Yasanın 136. maddesi (maznun tahkikatın her hal ve derecesinde bir veya birden fazla müdafiin yardımına mürcaat edebilir) kuralını koymuş fakat maddede (vekaletnamesi bulunan müdafiin yardımına) denilmemiştir.

Yasanın şahsi dava ile ilgili 356. maddesinde (Maznun yalnız olarak veya kendisine yardım için yanında bir avukat veya dava vekili bulundurarak hazır bulunabileceği) hükmü konmuş ve kendisini mahkemede temsil ettirmek isterse ancak o takdirde (vekaletnameyi haiz bir avukat veya dava vekili tarafından temsil ettirebileceği) öngörülmüştür. Bu da gösteriyor ki yasa koyucu sanığın yanında mahkemede hazır bulunan ve savunma görevini üzerine alan müdafiiden vekaletname aramamaktadır.

Yargıtay 1, 2, 3, 4, 5, 6, 7. Ceza Daireleri'nin son uygulamalarının da bu doğrultuda bulunduğu gelen cevaplarda belirtilmiştir.

Hukuk bilginlerinin özet olarak alınan görüşlerine, Yasa koyucumuzun (müdafii... kendiliğinden kanun yoluna müracaat edebilir) şeklindeki gerekçesine ve yukarıdaki açıklamalara göre ceza mahkemesinde sanığın yanında onu savunan, bu görevi mahkemece de kabul edilmiş olan ve 137. maddeye göre avukat veya dava vekilliği niteliği bulunan müdafii, artık sanığın savunmasını tümü ile üzerine almıştır.

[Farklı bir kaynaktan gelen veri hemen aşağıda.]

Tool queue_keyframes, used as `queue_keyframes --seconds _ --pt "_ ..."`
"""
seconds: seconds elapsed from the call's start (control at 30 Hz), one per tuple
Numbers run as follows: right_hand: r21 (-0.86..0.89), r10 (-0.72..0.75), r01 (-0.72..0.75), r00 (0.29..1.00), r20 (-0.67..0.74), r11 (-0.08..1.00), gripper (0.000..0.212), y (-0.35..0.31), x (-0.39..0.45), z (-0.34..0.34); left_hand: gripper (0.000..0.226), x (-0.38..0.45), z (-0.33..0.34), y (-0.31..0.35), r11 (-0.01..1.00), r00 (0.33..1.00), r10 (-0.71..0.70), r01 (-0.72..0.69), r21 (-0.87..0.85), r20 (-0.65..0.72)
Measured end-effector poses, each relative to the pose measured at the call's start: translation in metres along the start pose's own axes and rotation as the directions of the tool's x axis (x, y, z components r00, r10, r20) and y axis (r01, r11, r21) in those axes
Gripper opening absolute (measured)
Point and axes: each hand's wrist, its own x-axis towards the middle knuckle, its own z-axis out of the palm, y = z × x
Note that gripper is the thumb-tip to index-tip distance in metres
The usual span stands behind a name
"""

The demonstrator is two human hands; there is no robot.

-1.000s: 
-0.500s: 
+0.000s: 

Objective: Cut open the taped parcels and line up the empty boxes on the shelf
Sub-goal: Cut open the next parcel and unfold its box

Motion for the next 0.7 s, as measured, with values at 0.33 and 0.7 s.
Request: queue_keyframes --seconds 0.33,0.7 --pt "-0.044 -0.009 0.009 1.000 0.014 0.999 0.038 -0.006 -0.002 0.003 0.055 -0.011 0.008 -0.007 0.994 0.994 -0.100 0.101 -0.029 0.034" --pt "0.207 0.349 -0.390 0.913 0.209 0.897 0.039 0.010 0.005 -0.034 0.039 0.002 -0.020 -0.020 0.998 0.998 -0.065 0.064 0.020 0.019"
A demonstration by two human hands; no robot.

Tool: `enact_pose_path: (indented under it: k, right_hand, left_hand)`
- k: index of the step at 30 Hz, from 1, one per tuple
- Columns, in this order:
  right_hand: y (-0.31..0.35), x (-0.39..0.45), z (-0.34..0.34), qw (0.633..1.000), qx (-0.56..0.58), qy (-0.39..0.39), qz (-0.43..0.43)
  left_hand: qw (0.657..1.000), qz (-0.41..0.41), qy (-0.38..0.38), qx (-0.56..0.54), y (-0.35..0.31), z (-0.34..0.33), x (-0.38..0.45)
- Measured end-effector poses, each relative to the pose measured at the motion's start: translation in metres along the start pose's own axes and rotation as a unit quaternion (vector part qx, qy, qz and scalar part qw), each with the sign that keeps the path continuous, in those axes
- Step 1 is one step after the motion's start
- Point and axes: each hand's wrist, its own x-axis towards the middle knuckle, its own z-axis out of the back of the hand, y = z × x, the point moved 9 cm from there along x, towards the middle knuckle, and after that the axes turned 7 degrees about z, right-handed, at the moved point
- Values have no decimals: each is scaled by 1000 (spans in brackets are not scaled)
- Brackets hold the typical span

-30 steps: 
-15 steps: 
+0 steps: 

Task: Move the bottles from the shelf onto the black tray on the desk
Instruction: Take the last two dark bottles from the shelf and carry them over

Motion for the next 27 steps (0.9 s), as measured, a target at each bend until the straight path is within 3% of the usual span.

Savunduğu sanık aleyhine verilen bir hüküm için kanun yoluna başvurması da savunmanın gereği ve devamıdır. Ayrıca vekaletname aranmasına yasal neden yoktur. Sanığın müdahiini azlettiğine ya da müdafiin yaptığı temyize katılmadığına ilişkin açıklanmış bir beyanı dosyada yoksa müdafiin temyizi geçerlidir. Temyiz incelemesi yapılır.

IV - Sonuç: Sanıkla birlikte duruşmaya gelen ve hakim huzurunda müdafii olarak kabul edildiği sanık tarafından bildirilen vekaletnamesiz müdafiin hükmü temyiz etmesi halinde, dosyada sanığın açık bir muhalefeti bulunmuyorsa CMUK'nun 290. maddesine göre bu temyizin geçerli olduğuna ilk toplantıda üçte ikiyi aşan çoğunlukla 20.10.1975 gününde karar verildi.